## WORK REQUIRED
Set down, character for character, everything in the records below from the line holding "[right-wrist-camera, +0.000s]" down to the line holding "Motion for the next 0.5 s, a", and no other line.

## THE INPUT
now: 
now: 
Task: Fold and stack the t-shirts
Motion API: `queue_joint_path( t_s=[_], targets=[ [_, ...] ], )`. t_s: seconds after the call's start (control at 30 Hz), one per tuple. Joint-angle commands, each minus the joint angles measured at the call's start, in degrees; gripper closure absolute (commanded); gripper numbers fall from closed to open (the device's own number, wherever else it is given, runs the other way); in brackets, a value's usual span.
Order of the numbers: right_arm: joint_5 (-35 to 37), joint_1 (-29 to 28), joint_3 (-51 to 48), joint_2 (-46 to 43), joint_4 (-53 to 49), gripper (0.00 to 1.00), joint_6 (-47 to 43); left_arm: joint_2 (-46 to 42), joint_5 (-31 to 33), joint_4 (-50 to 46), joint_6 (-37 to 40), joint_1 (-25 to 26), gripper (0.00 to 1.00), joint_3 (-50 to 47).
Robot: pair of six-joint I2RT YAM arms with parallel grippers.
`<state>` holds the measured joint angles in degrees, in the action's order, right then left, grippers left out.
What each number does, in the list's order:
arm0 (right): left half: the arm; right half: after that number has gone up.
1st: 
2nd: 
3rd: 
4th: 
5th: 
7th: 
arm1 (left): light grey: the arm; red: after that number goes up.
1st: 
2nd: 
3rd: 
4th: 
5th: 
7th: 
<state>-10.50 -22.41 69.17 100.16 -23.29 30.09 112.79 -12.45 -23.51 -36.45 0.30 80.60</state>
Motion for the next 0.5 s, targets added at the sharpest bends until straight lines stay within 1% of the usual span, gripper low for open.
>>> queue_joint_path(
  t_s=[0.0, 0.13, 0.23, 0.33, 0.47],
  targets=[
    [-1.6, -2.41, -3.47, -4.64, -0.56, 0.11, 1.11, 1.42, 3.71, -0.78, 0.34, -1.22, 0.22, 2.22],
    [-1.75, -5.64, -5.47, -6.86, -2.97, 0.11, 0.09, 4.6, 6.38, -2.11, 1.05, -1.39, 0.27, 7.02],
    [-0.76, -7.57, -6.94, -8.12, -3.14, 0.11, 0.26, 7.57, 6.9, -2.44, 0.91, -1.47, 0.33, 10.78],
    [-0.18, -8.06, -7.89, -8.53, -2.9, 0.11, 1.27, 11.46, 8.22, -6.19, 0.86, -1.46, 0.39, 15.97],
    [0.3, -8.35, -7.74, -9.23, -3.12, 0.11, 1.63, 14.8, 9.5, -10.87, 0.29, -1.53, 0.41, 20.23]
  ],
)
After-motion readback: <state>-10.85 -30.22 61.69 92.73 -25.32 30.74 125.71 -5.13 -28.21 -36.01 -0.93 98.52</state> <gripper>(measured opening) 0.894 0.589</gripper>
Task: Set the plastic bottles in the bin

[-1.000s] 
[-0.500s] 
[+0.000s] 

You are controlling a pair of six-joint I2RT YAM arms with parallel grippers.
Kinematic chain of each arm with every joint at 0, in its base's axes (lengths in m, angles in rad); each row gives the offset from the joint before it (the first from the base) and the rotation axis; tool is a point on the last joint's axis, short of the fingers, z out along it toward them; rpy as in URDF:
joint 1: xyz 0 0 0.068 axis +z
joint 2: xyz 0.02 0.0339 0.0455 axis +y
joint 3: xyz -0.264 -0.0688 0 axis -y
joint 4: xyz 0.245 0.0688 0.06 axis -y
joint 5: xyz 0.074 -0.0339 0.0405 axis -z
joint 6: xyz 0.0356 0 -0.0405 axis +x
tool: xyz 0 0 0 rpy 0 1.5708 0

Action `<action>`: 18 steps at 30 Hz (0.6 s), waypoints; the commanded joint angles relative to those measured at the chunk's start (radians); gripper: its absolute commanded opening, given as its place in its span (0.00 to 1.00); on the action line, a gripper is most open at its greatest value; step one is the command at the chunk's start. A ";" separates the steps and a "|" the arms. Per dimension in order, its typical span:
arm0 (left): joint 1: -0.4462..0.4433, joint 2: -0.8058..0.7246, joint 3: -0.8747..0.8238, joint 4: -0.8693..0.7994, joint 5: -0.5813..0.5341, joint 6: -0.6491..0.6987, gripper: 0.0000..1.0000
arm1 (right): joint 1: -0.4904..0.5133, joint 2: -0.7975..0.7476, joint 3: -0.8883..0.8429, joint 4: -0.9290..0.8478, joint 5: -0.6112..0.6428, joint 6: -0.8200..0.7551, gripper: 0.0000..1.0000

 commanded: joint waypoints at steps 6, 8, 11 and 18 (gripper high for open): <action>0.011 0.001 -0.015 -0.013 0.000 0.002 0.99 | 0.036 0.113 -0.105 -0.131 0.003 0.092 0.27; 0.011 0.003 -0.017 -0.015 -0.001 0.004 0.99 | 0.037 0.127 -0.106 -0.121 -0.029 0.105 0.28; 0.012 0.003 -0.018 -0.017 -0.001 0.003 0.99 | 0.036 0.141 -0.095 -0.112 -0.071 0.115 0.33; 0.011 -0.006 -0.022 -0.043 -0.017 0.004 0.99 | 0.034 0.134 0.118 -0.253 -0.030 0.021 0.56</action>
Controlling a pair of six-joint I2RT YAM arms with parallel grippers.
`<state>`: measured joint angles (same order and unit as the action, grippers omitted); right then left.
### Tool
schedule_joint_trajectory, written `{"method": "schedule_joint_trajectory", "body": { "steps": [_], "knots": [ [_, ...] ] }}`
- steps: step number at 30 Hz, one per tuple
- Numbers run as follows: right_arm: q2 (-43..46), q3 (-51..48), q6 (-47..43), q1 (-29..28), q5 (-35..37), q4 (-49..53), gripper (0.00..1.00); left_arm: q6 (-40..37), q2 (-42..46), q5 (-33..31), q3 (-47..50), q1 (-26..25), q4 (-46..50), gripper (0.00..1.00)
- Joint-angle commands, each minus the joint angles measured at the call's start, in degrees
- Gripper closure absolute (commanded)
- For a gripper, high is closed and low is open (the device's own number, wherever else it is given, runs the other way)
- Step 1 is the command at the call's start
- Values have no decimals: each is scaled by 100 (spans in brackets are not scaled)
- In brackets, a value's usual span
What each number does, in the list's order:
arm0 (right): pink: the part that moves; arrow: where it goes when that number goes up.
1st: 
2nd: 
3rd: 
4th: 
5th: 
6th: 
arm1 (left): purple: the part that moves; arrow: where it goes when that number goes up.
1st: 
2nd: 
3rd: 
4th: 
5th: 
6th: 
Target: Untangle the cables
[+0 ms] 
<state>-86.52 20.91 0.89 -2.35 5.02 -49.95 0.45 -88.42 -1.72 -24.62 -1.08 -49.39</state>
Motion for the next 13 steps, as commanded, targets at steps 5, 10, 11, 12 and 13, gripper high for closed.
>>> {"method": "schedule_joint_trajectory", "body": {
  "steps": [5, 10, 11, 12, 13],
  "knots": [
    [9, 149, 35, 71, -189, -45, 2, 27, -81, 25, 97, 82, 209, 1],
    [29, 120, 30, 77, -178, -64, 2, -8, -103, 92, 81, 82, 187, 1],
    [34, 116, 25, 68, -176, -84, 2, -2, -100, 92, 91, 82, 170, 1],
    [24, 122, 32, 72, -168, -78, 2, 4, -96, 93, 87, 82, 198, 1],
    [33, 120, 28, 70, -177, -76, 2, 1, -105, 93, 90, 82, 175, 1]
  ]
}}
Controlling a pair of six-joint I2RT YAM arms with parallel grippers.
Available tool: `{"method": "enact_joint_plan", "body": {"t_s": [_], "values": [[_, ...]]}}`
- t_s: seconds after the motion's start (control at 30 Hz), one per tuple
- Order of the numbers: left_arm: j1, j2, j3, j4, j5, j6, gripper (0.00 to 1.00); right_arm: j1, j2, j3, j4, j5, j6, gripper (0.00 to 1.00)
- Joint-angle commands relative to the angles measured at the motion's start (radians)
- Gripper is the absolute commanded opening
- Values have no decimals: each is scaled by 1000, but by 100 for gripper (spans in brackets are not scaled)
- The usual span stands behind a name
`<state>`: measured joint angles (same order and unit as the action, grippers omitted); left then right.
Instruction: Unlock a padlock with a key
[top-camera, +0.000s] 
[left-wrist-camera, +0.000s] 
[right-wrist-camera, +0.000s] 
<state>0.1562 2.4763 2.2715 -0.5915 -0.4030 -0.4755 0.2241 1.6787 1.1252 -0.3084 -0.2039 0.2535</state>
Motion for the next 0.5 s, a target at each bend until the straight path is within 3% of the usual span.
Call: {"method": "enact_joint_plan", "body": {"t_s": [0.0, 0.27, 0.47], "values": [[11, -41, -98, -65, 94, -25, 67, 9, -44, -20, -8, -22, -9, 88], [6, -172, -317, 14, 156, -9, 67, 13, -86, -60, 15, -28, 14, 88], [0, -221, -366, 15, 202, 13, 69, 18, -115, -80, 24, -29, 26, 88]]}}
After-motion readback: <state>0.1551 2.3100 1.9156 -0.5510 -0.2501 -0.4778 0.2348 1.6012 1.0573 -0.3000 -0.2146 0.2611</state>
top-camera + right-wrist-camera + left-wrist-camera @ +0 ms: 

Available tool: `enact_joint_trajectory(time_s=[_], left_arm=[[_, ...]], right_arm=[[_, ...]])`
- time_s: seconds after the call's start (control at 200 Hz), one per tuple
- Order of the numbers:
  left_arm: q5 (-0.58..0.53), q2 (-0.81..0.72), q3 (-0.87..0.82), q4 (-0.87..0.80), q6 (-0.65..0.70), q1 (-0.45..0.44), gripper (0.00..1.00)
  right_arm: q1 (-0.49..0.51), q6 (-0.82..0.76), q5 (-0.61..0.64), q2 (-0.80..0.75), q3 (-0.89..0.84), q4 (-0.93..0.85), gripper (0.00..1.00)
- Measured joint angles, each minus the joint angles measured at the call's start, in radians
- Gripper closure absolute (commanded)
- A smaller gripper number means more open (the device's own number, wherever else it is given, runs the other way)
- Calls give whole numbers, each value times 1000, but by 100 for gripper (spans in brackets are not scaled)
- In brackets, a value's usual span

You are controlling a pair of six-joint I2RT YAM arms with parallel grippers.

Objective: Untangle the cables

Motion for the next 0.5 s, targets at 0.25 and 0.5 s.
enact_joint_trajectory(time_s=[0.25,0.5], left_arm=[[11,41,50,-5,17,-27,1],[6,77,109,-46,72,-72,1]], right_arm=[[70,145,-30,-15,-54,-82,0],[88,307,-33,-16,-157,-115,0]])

## THE ANSWER
[right-wrist-camera, +0.000s] 
<state>0.1562 2.4763 2.2715 -0.5915 -0.4030 -0.4755 0.2241 1.6787 1.1252 -0.3084 -0.2039 0.2535</state>
Motion for the next 0.5 s, a target at each bend until the straight path is within 3% of the usual span.

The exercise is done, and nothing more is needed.